Figure C1 Phytoplankton data recorded for each group with the automated flow cytometer (CytoSub) for each sampled ordinal day: (a) PFG relative abundance and (b) PFG relative red fluorescence (proxy of chlorophyll a). The relative values of each group are computed as the ratio of the group's value to the total sum across all of the groups. The stacked colored areas represent the relative value for each PFG. The black dashed lines indicate the start of each month.
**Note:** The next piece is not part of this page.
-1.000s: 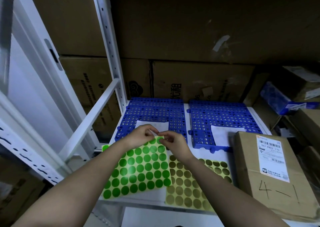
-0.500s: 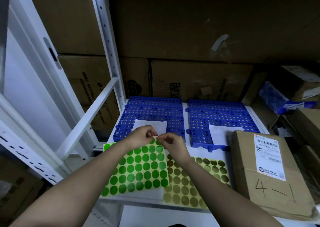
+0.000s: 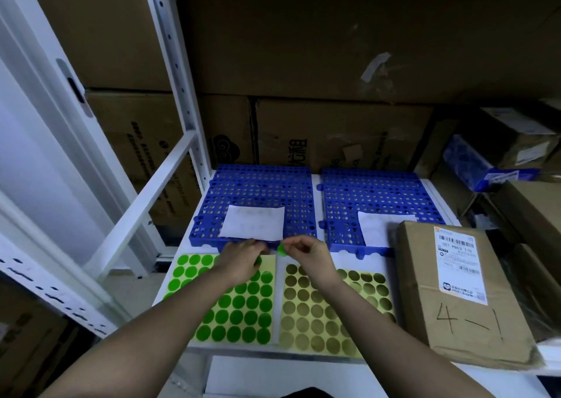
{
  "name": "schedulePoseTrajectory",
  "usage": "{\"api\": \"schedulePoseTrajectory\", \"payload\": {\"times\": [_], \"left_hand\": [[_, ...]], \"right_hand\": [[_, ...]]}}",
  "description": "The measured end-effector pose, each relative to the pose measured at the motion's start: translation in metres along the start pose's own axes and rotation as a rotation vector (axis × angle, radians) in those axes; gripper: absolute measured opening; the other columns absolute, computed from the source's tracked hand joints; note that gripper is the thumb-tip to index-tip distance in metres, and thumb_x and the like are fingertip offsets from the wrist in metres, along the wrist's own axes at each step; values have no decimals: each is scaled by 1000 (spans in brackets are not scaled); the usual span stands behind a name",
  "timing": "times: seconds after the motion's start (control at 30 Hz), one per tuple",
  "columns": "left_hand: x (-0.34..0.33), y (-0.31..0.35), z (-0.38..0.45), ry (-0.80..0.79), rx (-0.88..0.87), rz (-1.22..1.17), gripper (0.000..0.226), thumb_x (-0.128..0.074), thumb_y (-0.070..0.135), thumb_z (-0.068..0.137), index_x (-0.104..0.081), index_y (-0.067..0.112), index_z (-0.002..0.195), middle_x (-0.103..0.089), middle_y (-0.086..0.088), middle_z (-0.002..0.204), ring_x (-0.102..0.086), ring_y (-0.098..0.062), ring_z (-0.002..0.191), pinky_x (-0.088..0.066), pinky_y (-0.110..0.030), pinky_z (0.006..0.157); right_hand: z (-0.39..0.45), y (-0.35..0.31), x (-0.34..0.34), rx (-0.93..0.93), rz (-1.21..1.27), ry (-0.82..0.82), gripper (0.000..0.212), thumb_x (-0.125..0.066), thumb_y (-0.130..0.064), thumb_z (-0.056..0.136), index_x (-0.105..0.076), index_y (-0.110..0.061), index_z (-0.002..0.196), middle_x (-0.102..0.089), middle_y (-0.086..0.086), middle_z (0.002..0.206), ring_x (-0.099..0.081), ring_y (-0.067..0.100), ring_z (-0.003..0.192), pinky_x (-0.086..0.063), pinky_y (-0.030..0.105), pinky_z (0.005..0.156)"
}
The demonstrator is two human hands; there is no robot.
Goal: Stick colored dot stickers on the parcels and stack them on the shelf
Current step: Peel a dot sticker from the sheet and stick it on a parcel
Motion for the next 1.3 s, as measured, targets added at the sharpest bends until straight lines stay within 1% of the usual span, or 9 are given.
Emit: {"api": "schedulePoseTrajectory", "payload": {"times": [0.13,0.27,0.43,0.53,0.67,0.8,1.03,1.2,1.3], "left_hand": [[-10,2,-3,16,20,129,44,-52,18,90,-44,26,132,-49,0,126,-46,-20,122,-35,-35,97],[-17,4,-7,82,3,97,48,-53,18,90,-43,25,137,-46,-1,127,-45,-22,122,-35,-35,96],[-3,25,-14,286,-101,-79,44,-81,14,65,-66,22,107,-61,1,99,-66,-23,87,-52,-37,71],[17,62,-11,340,-147,-245,30,-67,20,85,-63,20,115,-58,3,107,-61,-18,96,-48,-34,80],[31,130,0,333,-222,-388,35,-53,31,94,-51,23,128,-50,6,122,-51,-12,112,-40,-26,91],[19,192,10,248,-235,-473,42,-52,35,94,-43,25,134,-45,6,131,-47,-14,118,-39,-32,98],[-19,250,11,253,-180,-647,64,-54,43,87,-33,21,143,-32,0,145,-32,-15,135,-28,-29,112],[-32,275,11,239,-69,-743,80,-45,56,81,-18,24,149,-18,-4,153,-20,-16,141,-17,-20,110],[-33,287,11,259,-64,-779,70,-56,35,90,-18,33,148,-12,-2,154,-16,-14,143,-19,-23,112]], "right_hand": [[-10,0,8,-39,1,26,20,-65,-2,87,-68,-21,82,-65,-6,74,-58,-6,63,-45,9,62],[-23,3,23,-84,35,79,15,-69,-7,85,-68,-22,87,-64,-3,77,-58,6,70,-46,11,63],[-48,-8,60,-62,158,162,13,-67,0,84,-68,-13,82,-67,-6,71,-59,-1,63,-45,10,62],[-63,-16,97,-21,164,246,15,-66,3,84,-68,-12,79,-69,-7,69,-59,0,64,-46,11,65],[-84,-18,148,-6,147,355,13,-64,1,86,-67,-10,79,-70,3,76,-59,8,70,-47,16,68],[-101,-24,201,21,0,426,12,-64,7,84,-64,-3,79,-63,-3,65,-53,-5,56,-42,7,61],[-115,-17,260,-53,-262,424,19,-68,4,82,-67,-11,70,-66,-3,71,-57,-5,58,-42,8,62],[-124,-7,289,-125,-451,444,31,-77,-7,76,-66,-32,61,-66,-1,82,-58,0,74,-44,18,74],[-128,-6,297,-159,-557,406,31,-79,-17,74,-62,-40,61,-61,-6,87,-52,-2,85,-43,30,86]]}}
Point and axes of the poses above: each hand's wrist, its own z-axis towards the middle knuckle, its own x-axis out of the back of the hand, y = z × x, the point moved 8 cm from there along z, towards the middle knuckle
Appendix D: Wind directions during the rare events

The wind directions observed during the two strong-wind events (see Fig. 7) are shown in Fig. D1. As mentioned previously, the 2021 event was characterized by strong southwesterly winds (ranging from 200 to 260°). In 2022, the event initially featured southwesterly winds (although PFG data were not available for this period), followed by northeasterly winds during the peak in abundance highlighted in Fig. 7. Unfortunately, wind data were not available precisely during this abundance peak.

Figure D1 Wind direction (red line, in degrees from true north) and wind speed (black line; m s⁻¹) recorded during the two strong-wind events shown in Fig. 7: (a) May 2021 and (b) April 2022. Dashed lines indicate gaps in the time series due to missing data.